Maybe we are completely misguided, and it is not an experiment at all. Maybe his family really does still love him, and are acting happy at the end of the book to hide their sadness. The narrator is not omnipotent, he relates what he onserves in Gregor's mind and from what a person outside can see. One possibility is that for the last passage (after his death), the narrator is still conveying Gregor's point of view, just now from heaven!
It is interesting how the narration style becomes much more impersonal after his death, and there are again many possible interpretations for this. Does the narrator lose interest in the story, but want to wrap it up? Is he realizing that he became too involved with Gregor, and is desperately trying to save face in his scientific Deity community by detachedly observing the actions of the Samsas post-Gregor?
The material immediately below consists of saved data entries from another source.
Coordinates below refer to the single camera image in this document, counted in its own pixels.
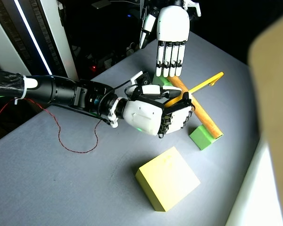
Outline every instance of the red wire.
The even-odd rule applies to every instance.
[[[9,101],[1,108],[0,114],[2,113],[2,111],[4,110],[4,108],[6,108],[6,106],[7,106],[11,101],[14,101],[14,100],[15,100],[15,99],[9,100]],[[56,118],[56,116],[55,116],[54,114],[52,114],[52,113],[51,113],[50,111],[48,111],[47,109],[44,109],[41,105],[39,105],[38,103],[34,102],[32,99],[24,98],[24,100],[28,100],[28,101],[32,102],[33,104],[37,105],[37,106],[38,106],[39,108],[41,108],[42,110],[46,111],[46,112],[55,120],[55,122],[56,122],[56,124],[57,124],[57,126],[58,126],[58,140],[59,140],[60,144],[63,146],[63,148],[65,148],[66,150],[68,150],[68,151],[70,151],[70,152],[78,153],[78,154],[84,154],[84,153],[91,152],[92,150],[94,150],[94,149],[98,146],[99,138],[98,138],[98,135],[96,134],[96,128],[97,128],[97,126],[98,126],[98,124],[100,123],[101,120],[96,124],[96,126],[95,126],[95,128],[94,128],[94,134],[95,134],[95,137],[96,137],[96,145],[95,145],[92,149],[90,149],[90,150],[88,150],[88,151],[86,151],[86,152],[77,152],[77,151],[74,151],[74,150],[71,150],[71,149],[67,148],[67,147],[63,144],[63,142],[61,141],[61,137],[60,137],[60,134],[61,134],[61,126],[60,126],[60,124],[58,123],[58,120],[57,120],[57,118]]]

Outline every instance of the red light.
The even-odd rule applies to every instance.
[[[93,65],[91,68],[90,68],[93,72],[96,72],[96,66]]]

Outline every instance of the white cable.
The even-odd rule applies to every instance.
[[[23,90],[22,96],[20,98],[15,99],[15,105],[17,105],[18,100],[24,99],[24,97],[26,96],[26,92],[27,92],[27,84],[26,84],[27,77],[25,75],[22,75],[22,76],[23,76],[23,81],[24,81],[24,90]]]
[[[24,12],[23,12],[23,10],[22,10],[22,8],[21,8],[21,6],[20,6],[19,1],[18,1],[18,0],[14,0],[14,2],[15,2],[15,4],[16,4],[17,9],[18,9],[18,11],[19,11],[19,13],[20,13],[20,15],[21,15],[21,17],[22,17],[22,20],[23,20],[23,22],[24,22],[24,24],[25,24],[25,26],[26,26],[26,28],[27,28],[27,30],[28,30],[28,33],[29,33],[30,37],[32,38],[33,43],[34,43],[35,47],[37,48],[38,53],[39,53],[39,55],[40,55],[40,57],[41,57],[41,59],[42,59],[44,65],[45,65],[45,67],[46,67],[46,69],[47,69],[48,74],[52,75],[51,70],[50,70],[50,68],[49,68],[49,66],[48,66],[48,64],[47,64],[47,62],[46,62],[46,60],[45,60],[45,57],[44,57],[44,55],[43,55],[43,53],[42,53],[42,51],[41,51],[41,49],[40,49],[40,47],[39,47],[39,44],[38,44],[36,38],[34,37],[33,31],[32,31],[32,29],[30,28],[29,23],[28,23],[28,21],[27,21],[25,15],[24,15]]]
[[[134,5],[140,5],[140,3],[135,3],[135,2],[131,2],[131,1],[125,1],[125,0],[119,0],[119,1],[132,3],[132,4],[134,4]]]

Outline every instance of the led light strip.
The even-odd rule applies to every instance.
[[[48,74],[52,75],[51,70],[50,70],[50,68],[49,68],[49,66],[48,66],[48,64],[47,64],[47,62],[46,62],[46,60],[45,60],[45,58],[44,58],[44,56],[43,56],[43,53],[42,53],[42,51],[41,51],[41,49],[40,49],[40,47],[39,47],[39,45],[38,45],[38,43],[37,43],[37,40],[36,40],[36,38],[35,38],[34,35],[33,35],[33,31],[32,31],[32,29],[30,28],[30,26],[29,26],[29,24],[28,24],[28,21],[27,21],[25,15],[24,15],[24,13],[23,13],[23,10],[22,10],[22,8],[21,8],[21,6],[20,6],[20,4],[19,4],[19,1],[18,1],[18,0],[14,0],[14,2],[15,2],[15,4],[16,4],[17,9],[18,9],[18,11],[19,11],[19,13],[20,13],[20,15],[21,15],[21,17],[22,17],[22,19],[23,19],[23,22],[24,22],[24,24],[25,24],[25,26],[26,26],[26,28],[27,28],[27,30],[28,30],[28,33],[29,33],[30,37],[32,38],[33,43],[34,43],[34,45],[36,46],[36,48],[37,48],[37,50],[38,50],[38,53],[39,53],[39,55],[40,55],[40,57],[41,57],[41,59],[42,59],[44,65],[45,65],[45,67],[46,67],[46,69],[47,69],[47,71],[48,71]]]

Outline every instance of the yellow tool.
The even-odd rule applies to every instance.
[[[196,91],[205,87],[206,85],[214,86],[215,82],[217,82],[223,75],[224,75],[223,72],[219,72],[218,74],[214,75],[213,77],[209,78],[208,80],[200,83],[198,86],[195,86],[194,88],[190,89],[189,93],[195,93]]]
Is Kafka just pulling a prank on all of us and just randomly changing the narrative style to mess with our minds? Is he attempting to rescue the thousands of schoolchildren in need of blog post topics? The world may never know...
2 comments:
I'm not sure we need to posit an afterlife-perspective for the postmortem insect that used to be Gregor to account for the weird narration at the end, but it sure does seem to reflect his way of viewing his family and how they view (and treat) him. Their relief and joy at being rid of him suits his self-deprecation perfectly--they "confirm" what he's always suspected. But I don't see any effort to "hide sadness" among his family--the narrative seems "omniscient" here in that there's no specific reason to undermine its credibility. They really do react this way. But if we look at it as if, in their view, "Gregor" has been gone since the transformation first happens, it is possible to view this as the end of a period of mourning.
I agree that the heaven idea is pretty obscure, bt my main goal in this post was just to throw out a bunch of random ideas that came to me as I was writing. One could certainly see the ending as you suggest here, and it does seem to me the most logical interpretation.